== PROBLEM STATEMENT ==
An exact copy of the data is required. No picture may appear in it.

######

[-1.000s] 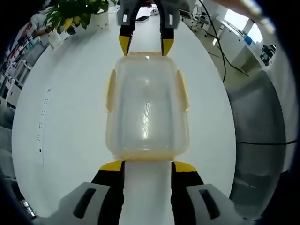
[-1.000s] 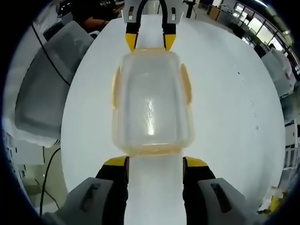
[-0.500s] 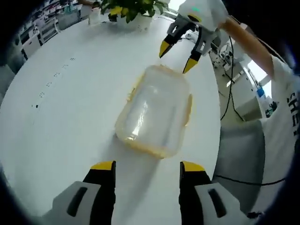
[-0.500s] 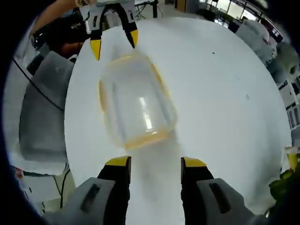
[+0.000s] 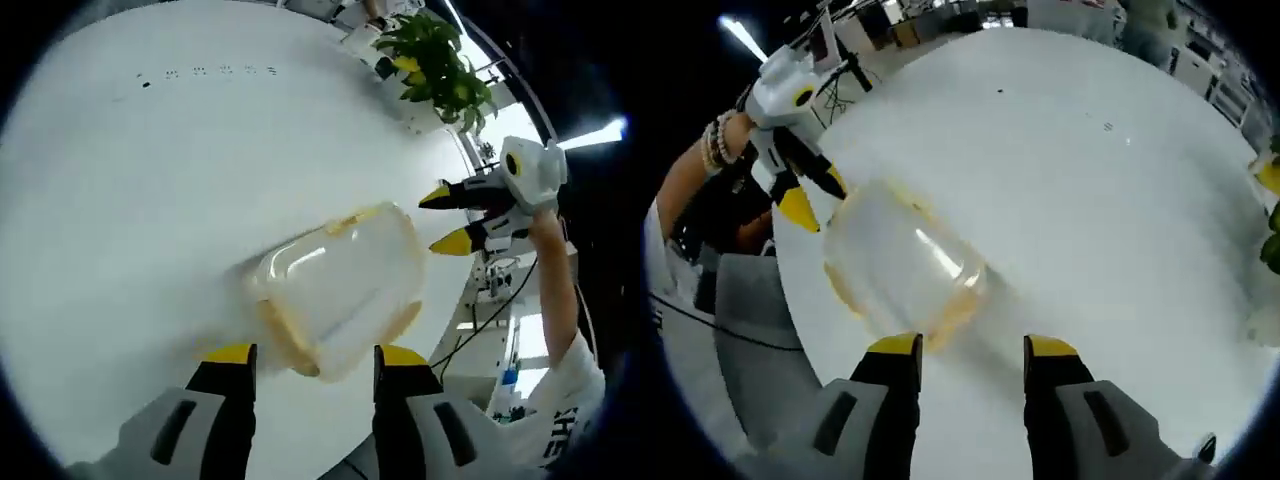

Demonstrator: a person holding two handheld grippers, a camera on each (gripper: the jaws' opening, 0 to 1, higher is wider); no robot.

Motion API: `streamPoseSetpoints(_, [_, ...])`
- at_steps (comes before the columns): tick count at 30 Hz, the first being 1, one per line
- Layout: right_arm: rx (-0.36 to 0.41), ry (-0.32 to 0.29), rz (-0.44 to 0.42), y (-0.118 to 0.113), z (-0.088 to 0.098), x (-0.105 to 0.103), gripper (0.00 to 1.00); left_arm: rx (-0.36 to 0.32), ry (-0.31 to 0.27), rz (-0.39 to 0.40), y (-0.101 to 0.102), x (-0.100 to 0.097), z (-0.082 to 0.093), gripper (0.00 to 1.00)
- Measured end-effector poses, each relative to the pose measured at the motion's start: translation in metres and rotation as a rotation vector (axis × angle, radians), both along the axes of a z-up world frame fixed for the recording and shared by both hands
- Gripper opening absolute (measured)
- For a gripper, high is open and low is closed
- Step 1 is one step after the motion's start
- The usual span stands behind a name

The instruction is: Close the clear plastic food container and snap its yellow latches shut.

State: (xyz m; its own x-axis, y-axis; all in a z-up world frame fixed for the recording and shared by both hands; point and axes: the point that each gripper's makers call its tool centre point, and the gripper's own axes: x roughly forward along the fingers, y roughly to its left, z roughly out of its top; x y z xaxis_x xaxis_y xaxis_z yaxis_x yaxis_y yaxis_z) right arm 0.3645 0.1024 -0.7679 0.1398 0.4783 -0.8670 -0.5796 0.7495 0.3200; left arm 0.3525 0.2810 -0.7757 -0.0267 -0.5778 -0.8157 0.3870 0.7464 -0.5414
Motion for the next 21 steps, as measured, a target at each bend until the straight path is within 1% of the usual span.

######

== SOLUTION TO THE EXERCISE ==
[-1.000s] 
[-1.000s] 
[-0.500s] 
[-0.500s] 
[+0.000s] 

Demonstrator: a person holding two handheld grippers, a camera on each (gripper: the jaws' opening, 0 to 1, higher is wider); no robot.

Motion API: `streamPoseSetpoints(_, [_, ...])`
- at_steps (comes before the columns): tick count at 30 Hz, the first being 1, one per line
- Layout: right_arm: rx (-0.36 to 0.41), ry (-0.32 to 0.29), rz (-0.44 to 0.42), y (-0.118 to 0.113), z (-0.088 to 0.098), x (-0.105 to 0.103), gripper (0.00 to 1.00); left_arm: rx (-0.36 to 0.32), ry (-0.31 to 0.27), rz (-0.39 to 0.40), y (-0.101 to 0.102), x (-0.100 to 0.097), z (-0.082 to 0.093), gripper (0.00 to 1.00)
- Measured end-effector poses, each relative to the pose measured at the motion's start: translation in metres and rotation as a rotation vector (axis × angle, radians), both along the axes of a z-up world frame fixed for the recording and shared by both hands
- Gripper opening absolute (measured)
- For a gripper, high is open and low is closed
- Step 1 is one step after the motion's start
- The usual span stands behind a name

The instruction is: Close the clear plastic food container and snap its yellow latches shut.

State: (xyz m; its own x-axis, y-axis; all in a z-up world frame fixed for the recording and shared by both hands; point and axes: the point that each gripper's makers call its tool centre point, and the gripper's own axes: x roughly forward along the fingers, y roughly to its left, z roughly out of its top; x y z xaxis_x xaxis_y xaxis_z yaxis_x yaxis_y yaxis_z) right arm 0.3645 0.1024 -0.7679 0.1398 0.4783 -0.8670 -0.5796 0.7495 0.3200; left arm 0.3525 0.2810 -0.7757 -0.0267 -0.5778 -0.8157 0.3870 0.7464 -0.5414
Motion for the next 21 steps, as measured, a target at each bend until the straight path is within 1% of the usual span.

The answer given above is complete.